美少女の鎧姿か……前世のエロゲっぽいな。
「あ、右侍さん。 おはようございます」
「あら、ゆーちゃんおはよう♪ いよいよねぇ」
いつもと変わらぬ笑顔の枝梨。
なんか、気遣ってもらってる気がするな。
「もう終わるからね」
「あ、はい」
着付けを手伝ってもらっている舞ちゃんは緊張の面持ちで答えた。
と、枝梨がいきなり舞ちゃんに抱き着いた。
「や〜ん可愛いぃぃぃ♪ やっぱり美少女の甲冑姿って様になるわぁ♪」
「え、え?」
舞ちゃんがどうしていいのか分からずにされるがままになっている。
「ちょ、母さん」
「あら、ゆーちゃんもしたい? しょうがないわねぇ、半分だけよん?」
その言葉を聞くや否や、舞ちゃんは顔を真っ赤にして声にならない叫びを上げて枝梨を振りほどいた。
「いやん♪」
「あっ、ごめんなさいっ」
いや、舞ちゃんは悪くないよ。
勝手に貞操の危機に晒そうとした枝梨が悪いんだし。
何より、俺も被害者になってるのは気のせいじゃないはずだ。
そして何より、何故枝梨は嬉しそうなんだ。
「……はいっ、出来上がり♪」
着付けが終わり、準備も完了と言ったところか。
舞ちゃんは鎧を触り、感触を確かめているようだ。
俺もそうだが、 舞ちゃんもまだこの時は理解していなかった。
戦場に出るという本当の意味を……。
「じゃ、行ってくる」
父さんが亜里沙(結局出てきた)と枝梨に出立の挨拶をし、俺達は軽く頭を下げて玄関を出ると、薄い朝霧の中、馬が四頭。
「親武、ご苦労だった」
と、馬の後ろから小柄な男が現れた。
俺達の程飾りもない甲冑を身につけており、あまり位は高くないのだろうと思わせる。
「へい旦那様。 ご注文通り、朝一で厩から毛艶のいいのを連れて参りましたぜ」
「うむ、見事な馬だな。 我が息子やその友人の初陣を飾るに相応しい。 後は飾りと馬鎧を付ければ大丈夫だな」
「では、外府へ向かいやしょう」
父さんが黒い馬に跨がったのを見て適当に馬を選んで乗る。
俺は父さんと同じ黒い馬(ただし、一回りほど小さい)を、安藤兄は鹿毛を、舞ちゃんは青鹿毛の馬だ。

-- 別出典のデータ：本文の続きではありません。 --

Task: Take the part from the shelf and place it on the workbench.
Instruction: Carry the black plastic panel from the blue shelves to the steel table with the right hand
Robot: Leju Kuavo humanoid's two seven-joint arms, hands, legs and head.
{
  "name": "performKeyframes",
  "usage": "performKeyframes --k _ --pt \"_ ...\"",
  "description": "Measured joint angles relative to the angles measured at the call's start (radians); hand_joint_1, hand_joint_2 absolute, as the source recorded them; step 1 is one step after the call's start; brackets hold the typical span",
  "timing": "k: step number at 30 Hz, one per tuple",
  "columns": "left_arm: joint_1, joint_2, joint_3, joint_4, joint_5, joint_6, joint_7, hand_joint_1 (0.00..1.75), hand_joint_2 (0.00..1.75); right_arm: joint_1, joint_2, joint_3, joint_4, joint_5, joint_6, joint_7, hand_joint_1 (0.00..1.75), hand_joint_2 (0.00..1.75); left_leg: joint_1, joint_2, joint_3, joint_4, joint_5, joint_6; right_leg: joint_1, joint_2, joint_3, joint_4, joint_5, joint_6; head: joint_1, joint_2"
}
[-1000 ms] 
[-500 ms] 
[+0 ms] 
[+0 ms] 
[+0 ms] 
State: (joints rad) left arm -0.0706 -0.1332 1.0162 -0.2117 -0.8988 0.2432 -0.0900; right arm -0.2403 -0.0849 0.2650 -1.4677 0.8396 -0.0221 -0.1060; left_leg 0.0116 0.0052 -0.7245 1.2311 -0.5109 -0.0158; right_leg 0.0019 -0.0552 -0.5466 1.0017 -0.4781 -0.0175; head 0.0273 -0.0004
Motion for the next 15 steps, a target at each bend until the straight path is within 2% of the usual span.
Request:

何とか苦労して馬に乗ったところで気付いたけど、前世で少しだけ乗馬したことある気がする。
確かこうして……。
何となく前世の記憶を駆使すると、馬は前に進んだ。
「む、右侍。 どうやったんだ?」
安藤兄は苦戦しているようで、俺に助けを求めた。
「あっしがお教えしましょう」
親武さんが付きっ切りで安藤兄に教えながら外府まで進んだ。
意外にも、舞ちゃんがあまり苦労せずに乗りこなしていた。
も、もう投稿するペースが……。